Begin with the choices available, and one can understand why the electorate tends to choose clowns and idiots for leaders. After all, if there is no discernible difference between one candidate and the other except in their ages, gender and voice, one might as well go for the most photogenic, or the one who can dance and sing best. And this is exactly what happened in 1998 and later, as the leadership question was resolved in favor of actors and comedians.

There’s not much hope that it will be different this time. What would be the difference in economic and foreign policy between, say, Mrs. Arroyo and Cojuangco that would merit the electorate’s making a rational choice between one or the other, rather than on the basis of who photographs better, or sings more readily?

What would be the difference between one or the other, and Panfilo Lacson’s and Raul Roco’s own plans of government that would merit the same rationality?
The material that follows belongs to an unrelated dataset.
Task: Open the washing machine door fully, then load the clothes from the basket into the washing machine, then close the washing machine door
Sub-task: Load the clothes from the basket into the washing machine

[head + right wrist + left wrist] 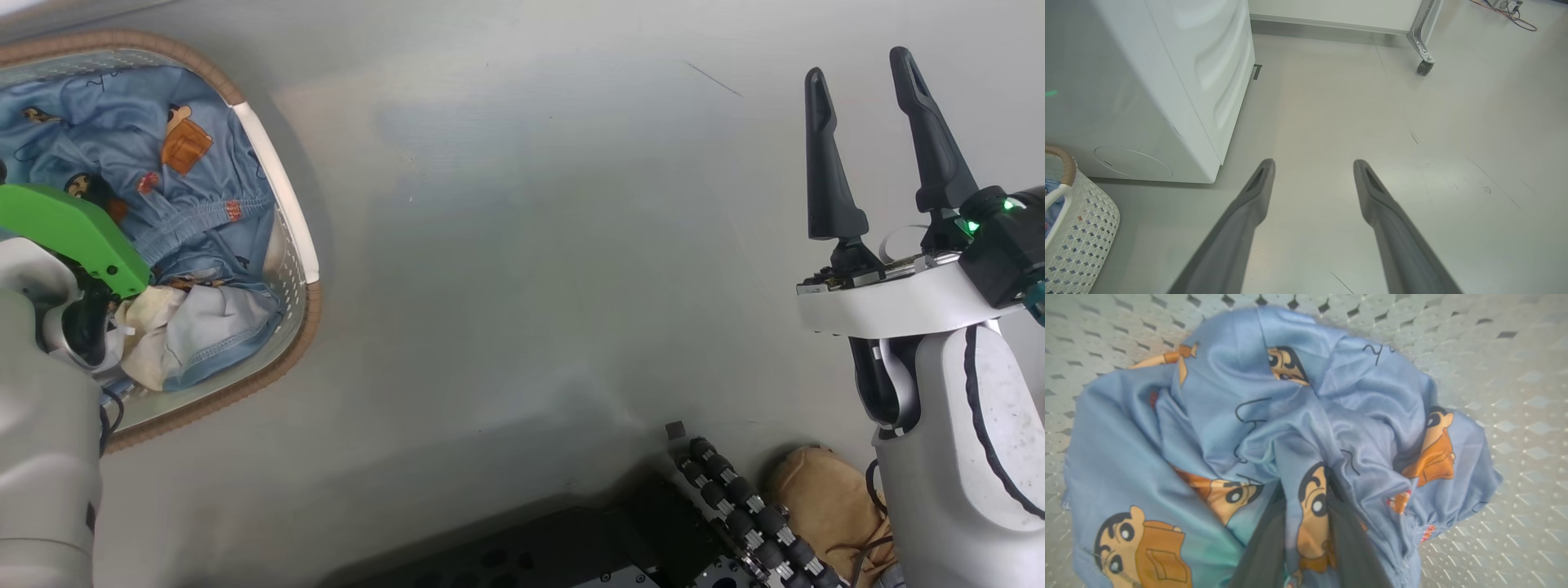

If there’s any, we have so far not heard it, thus the degeneration of the question of who’ll be President into who has the better or worse personality.

Of course personality does matter, but only in terms of that critical element, trust. In 1998 that element did play a part in making people decide between someone who’s been described as being as trustworthy as a used-car salesman, and an actor. But even in that department, thinking Filipinos have doubts. They look at Gloria Macapagal-Arroyo and can’t help feeling that they’ve been had, first in 2001 when she promised the reform of both Philippine governance as well as Philippine politics, and second in December 2002 when she said she will not run in 2004—a promise that’s rapidly being exposed as a tactic to boost her approval ratings so she could run.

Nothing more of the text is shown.